A-Z of Skin Conditions At Your Fingertips

The Australasian College of Dermatologists (ACD) has launched the A to Z of Skin, the country’s first online comprehensive directory of skin conditions, created and peer-reviewed by more than 100 Australian dermatologists.

The free online resource, which can also be viewed on mobile devices, aims to assist anyone who is searching for reliable information regarding skin conditions and their symptoms.

It provides a trusted source of accurate information and images regarding more than 200 conditions, from common skin complaint  such as acne, psoriasis and skin cancer, to less frequent conditions, including vitiligo and lichen planus.

“The best option for anyone suffering from a skin complaint is to visit a GP or a dermatologist,” says president of the ACD, Associate Professor Chris Baker.

“However we know there is an increasing number of patients who search their symptoms and conditions online. As a result, the A to Z of Skin has been developed by the ACD as part of our ongoing commitment to patient care.

“We want to offer essential and accurate dermatology information to everyone, whether accessed from their desktops, laptops or mobile devices.

“The A to Z of Skin has been compiled by specialist doctors and professors who are dermatologists, with each contributing doctor credited in every entry.

“The information is clear and easy to understand, featuring images of how skin diseases can present, and details that patients should be aware of, such as causes, dermatological terms, possible treatment types and related illnesses.

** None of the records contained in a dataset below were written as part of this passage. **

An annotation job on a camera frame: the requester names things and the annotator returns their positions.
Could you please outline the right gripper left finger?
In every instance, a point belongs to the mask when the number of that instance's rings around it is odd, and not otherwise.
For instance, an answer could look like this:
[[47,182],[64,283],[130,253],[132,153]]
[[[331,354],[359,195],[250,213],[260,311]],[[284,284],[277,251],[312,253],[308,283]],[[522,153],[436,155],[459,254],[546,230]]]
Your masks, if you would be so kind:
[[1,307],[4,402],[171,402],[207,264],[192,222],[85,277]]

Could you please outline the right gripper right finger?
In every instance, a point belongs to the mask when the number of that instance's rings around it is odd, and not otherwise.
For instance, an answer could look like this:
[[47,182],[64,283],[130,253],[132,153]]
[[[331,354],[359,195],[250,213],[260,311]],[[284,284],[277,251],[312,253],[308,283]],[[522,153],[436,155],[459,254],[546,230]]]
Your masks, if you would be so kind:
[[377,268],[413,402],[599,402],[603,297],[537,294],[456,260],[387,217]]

“Both common and medical names have been incorporated. The directory will be updated by dermatologists on a regular basis to ensure the information is always relevant.”

The development of the directory follows research published late last year in the Skin Health Australia Report Card (SHARC Report), which revealed that 42 percent of Australians suffer from itchy, sore, painful or stinging skin. However, 62 percent of people do not seek professional advice or treatment. For instance:

  • 22% seek no treatment
  • 15% work it out themselves
  • 14% search online
  • 11% seek advice from non-medical sources.
  • The study also found that 38% of Australians are embarrassed or self-conscious because of their skin, and nearly one fifth of the population have a skin condition that influences the clothes they choose to wear.

“Sometimes people suffer unnecessarily from skin conditions – they don’t know where to go for information, they think it will be expensive, or they don’t recognise the medical nature of their problem,” says Associate Professor Baker.

“It’s also very common for sufferers to feel embarrassed. The A to Z of Skin is designed to assist anyone who is seeking an understanding of a skin condition and how it might be treated.

“We have deliberately avoided using technical language to ensure it is user-friendly.

“The resource can be directly accessed by the general public, but can also be used by medical practitioners as an extra resource to help inform their patients.

“We hope the introduction of the A to Z of Skin ensures that anyone can access important information quickly and easily.

“Skin conditions, especially those that are highly visible or cause discomfort, can have a profound impact on a patient’s self-esteem, relationships and their ability to enjoy life.

“The impact on quality of life can be vastly underestimated and we aim to support patients wherever possible.”

The A to Z of Skin also aims to raise awareness of related health issues which are linked to skin conditions.

“\Patients who suffer from conditions such as psoriasis, vitiligo and eczema are often unaware that they can also carry an increased risk of developing additional medical conditions.

“Depending on the original complaint, these range from depression, cardio vascular disease, arthritis, asthma and deafness,”says assoc prof Baker.

“In practice, dermatologists have observed that many patients are uninformed of other medical issues which may be connected to common dermatological conditions.

“For example, patients with severe psoriasis have a higher risk of arthritis, type 2 diabetes and developing heart disease.

“It is our aim to educate people about the management of skin conditions and how this is relevant to maintaining overall health.

“Although the A to Z of Skin should not be used in isolation as a substitute to visiting a GP or dermatologist, it does provide carefully reviewed information that may help to provide valuable information and educate a wide variety of people.”

The Australasian College of Dermatologists is the peak medical college accredited by the Australian Medical Council for the training and professional development of medical practitioners in the specialty of dermatology.